[Start of section]

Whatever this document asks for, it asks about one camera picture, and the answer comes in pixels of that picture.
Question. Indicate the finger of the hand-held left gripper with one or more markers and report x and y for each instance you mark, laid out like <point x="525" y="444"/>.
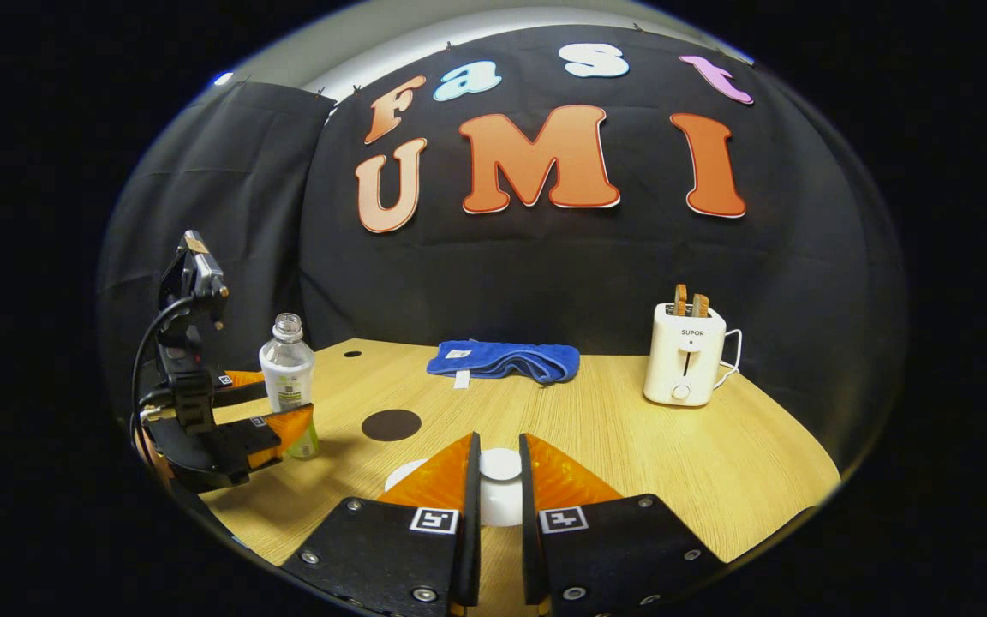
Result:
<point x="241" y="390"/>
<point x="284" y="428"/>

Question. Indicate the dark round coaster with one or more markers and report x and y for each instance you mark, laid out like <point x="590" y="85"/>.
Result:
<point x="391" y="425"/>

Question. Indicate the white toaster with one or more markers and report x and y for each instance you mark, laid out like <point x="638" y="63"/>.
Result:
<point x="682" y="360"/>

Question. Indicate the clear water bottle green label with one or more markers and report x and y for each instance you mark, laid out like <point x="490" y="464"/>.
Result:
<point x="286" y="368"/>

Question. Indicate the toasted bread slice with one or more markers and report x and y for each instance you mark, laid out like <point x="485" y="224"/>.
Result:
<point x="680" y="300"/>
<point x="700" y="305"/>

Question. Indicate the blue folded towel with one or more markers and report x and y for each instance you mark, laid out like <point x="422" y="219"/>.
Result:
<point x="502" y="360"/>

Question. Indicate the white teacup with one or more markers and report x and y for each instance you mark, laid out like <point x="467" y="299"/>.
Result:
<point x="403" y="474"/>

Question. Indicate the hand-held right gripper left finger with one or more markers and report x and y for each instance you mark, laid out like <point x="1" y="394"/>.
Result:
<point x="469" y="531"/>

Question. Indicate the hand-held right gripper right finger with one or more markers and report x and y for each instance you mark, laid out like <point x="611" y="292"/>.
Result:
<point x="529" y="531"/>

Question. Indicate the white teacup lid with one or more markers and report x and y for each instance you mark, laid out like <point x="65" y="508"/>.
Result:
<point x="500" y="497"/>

[End of section]

Problem -
A faithful copy of every record is required, with no pictures included.

Output below -
Whatever this document asks for, it asks about one camera picture, and the answer comes in pixels of that picture.
Question. Indicate the finger of the hand-held left gripper with one or more markers and report x and y for each instance you mark, laid out like <point x="525" y="444"/>.
Result:
<point x="241" y="390"/>
<point x="284" y="428"/>

Question. Indicate the dark round coaster with one or more markers and report x and y for each instance you mark, laid out like <point x="590" y="85"/>.
Result:
<point x="391" y="425"/>

Question. Indicate the white toaster with one or more markers and report x and y for each instance you mark, laid out like <point x="638" y="63"/>.
Result:
<point x="682" y="360"/>

Question. Indicate the clear water bottle green label with one or more markers and report x and y for each instance you mark, laid out like <point x="490" y="464"/>.
Result:
<point x="286" y="368"/>

Question. Indicate the toasted bread slice with one or more markers and report x and y for each instance you mark, laid out like <point x="485" y="224"/>.
Result:
<point x="680" y="300"/>
<point x="700" y="305"/>

Question. Indicate the blue folded towel with one or more markers and report x and y for each instance you mark, laid out like <point x="422" y="219"/>.
Result:
<point x="502" y="360"/>

Question. Indicate the white teacup with one or more markers and report x and y for each instance you mark, laid out like <point x="467" y="299"/>.
Result:
<point x="403" y="474"/>

Question. Indicate the hand-held right gripper left finger with one or more markers and report x and y for each instance you mark, laid out like <point x="1" y="394"/>.
Result:
<point x="469" y="531"/>

Question. Indicate the hand-held right gripper right finger with one or more markers and report x and y for each instance you mark, laid out like <point x="611" y="292"/>.
Result:
<point x="529" y="531"/>

Question. Indicate the white teacup lid with one or more markers and report x and y for each instance you mark, laid out like <point x="65" y="508"/>.
Result:
<point x="500" y="497"/>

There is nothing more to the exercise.